THE UK Government has accused the SNP of making misleading statements over Brexit as the party claim the EU departure has cost the whisky industry £5m a week.
The party said House of Commons library research shows that the UK’s departure from the EU has cost the industry dearly, comparing figures for 2019 with 2021.
According to data, the value of whisky exports to the EU between January and May 2019 was £547m, falling to £396m in the same period in 2020, and rising again to £441m this year.
Industry body the Scotch Whisky Association said the pandemic as well as Brexit had caused challenges for distributers and distillers but added the “drop in exports in the first quarter [of 2021] is partly explained by increased exports in December 2020.”

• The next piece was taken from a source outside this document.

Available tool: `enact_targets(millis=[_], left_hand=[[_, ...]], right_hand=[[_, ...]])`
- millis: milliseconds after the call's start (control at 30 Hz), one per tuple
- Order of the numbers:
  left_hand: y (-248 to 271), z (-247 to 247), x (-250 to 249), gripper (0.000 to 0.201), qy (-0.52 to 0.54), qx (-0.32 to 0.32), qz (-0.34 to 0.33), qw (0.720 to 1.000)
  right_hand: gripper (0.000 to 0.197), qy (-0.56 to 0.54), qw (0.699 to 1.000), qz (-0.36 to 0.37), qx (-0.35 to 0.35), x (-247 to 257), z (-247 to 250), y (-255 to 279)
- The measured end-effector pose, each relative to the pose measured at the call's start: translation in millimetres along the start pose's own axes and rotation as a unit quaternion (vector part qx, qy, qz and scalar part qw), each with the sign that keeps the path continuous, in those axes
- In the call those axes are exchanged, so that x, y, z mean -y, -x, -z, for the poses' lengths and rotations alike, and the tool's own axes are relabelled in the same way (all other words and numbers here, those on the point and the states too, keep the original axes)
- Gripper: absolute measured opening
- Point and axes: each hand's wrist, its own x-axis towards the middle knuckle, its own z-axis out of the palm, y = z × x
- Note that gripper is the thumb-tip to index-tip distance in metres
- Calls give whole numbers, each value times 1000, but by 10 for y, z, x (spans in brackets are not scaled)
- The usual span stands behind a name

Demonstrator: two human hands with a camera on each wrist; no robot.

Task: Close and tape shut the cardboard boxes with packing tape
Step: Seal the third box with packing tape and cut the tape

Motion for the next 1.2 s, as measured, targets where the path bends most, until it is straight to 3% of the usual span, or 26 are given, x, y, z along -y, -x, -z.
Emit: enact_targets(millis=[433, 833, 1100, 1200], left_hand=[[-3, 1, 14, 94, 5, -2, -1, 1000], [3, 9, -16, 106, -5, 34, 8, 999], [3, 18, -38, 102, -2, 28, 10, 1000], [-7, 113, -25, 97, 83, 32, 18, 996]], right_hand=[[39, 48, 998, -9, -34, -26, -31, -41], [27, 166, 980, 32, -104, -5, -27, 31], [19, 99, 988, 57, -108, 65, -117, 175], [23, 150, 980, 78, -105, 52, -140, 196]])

However the SNP’s Brendan O’Hara said the overall fall in exports was “devastating”.
The MP for Argyll and Bute said: “Scotch whisky plays a crucial role in the success of Scotland’s food and drinks sector and our economy given it accounts for 75% of the sector – so for the industry to be losing £5 million per week is devastating.
“The triple whammy of a Brexit that Scotland didn’t vote for, the pandemic and the US tariffs – which have thankfully now been lifted but not before they cost the industry at least half a billion pounds – have dealt a hammer blow to the Scottish whisky sector.
“All in all the losses to Scotch Whisky exports have been eye-watering, as a result of a Tory Brexit and the UK government’s lack of action over the US tariffs – it is beyond time the UK government made amends for this.”
A UK Government spokeswoman said the SNP’s £5m claim was “misleading.”
She said: “The impact of the covid pandemic and restrictions across Europe has affected trade and depressed demand, so it is too early to draw firm conclusions on the impacts of our new trading relationship with the EU. The latest export statistics for May also show that the value of goods exports to the EU was higher than the monthly average for 2020.
“We continue to help businesses get the support they need to trade effectively with Europe, including by running export helplines and webinars with experts, providing financial support to SMEs and delaying the introduction of full import controls
“Industries can also seize new opportunities as we strike new trade deals and reduce trade barriers around the world, as we did when we secured the suspension of the US’s retaliatory tariffs for the Scottish whisky industry earlier this year.”
A spokeswoman for the Scotch Whisky Association (SWA) said: “The way Scotch Whisky is exported to the European Union has changed since Brexit, and producers have had to adapt to changes to customs systems, labelling and paperwork, as well as the withdrawal of some transport services.
“The level of exports fluctuates month by month, and this has been impacted over the past eighteen months by both the Covid-19 pandemic as well as by the UK’s departure from the EU.
“While it was undoubtedly a tough start to the year for companies, the drop in exports in the first quarter is partly explained by increased exports in December 2020.
“Now that infection-control measures in many of our global markets are easing, the pace of the industry’s export recovery is encouraging.”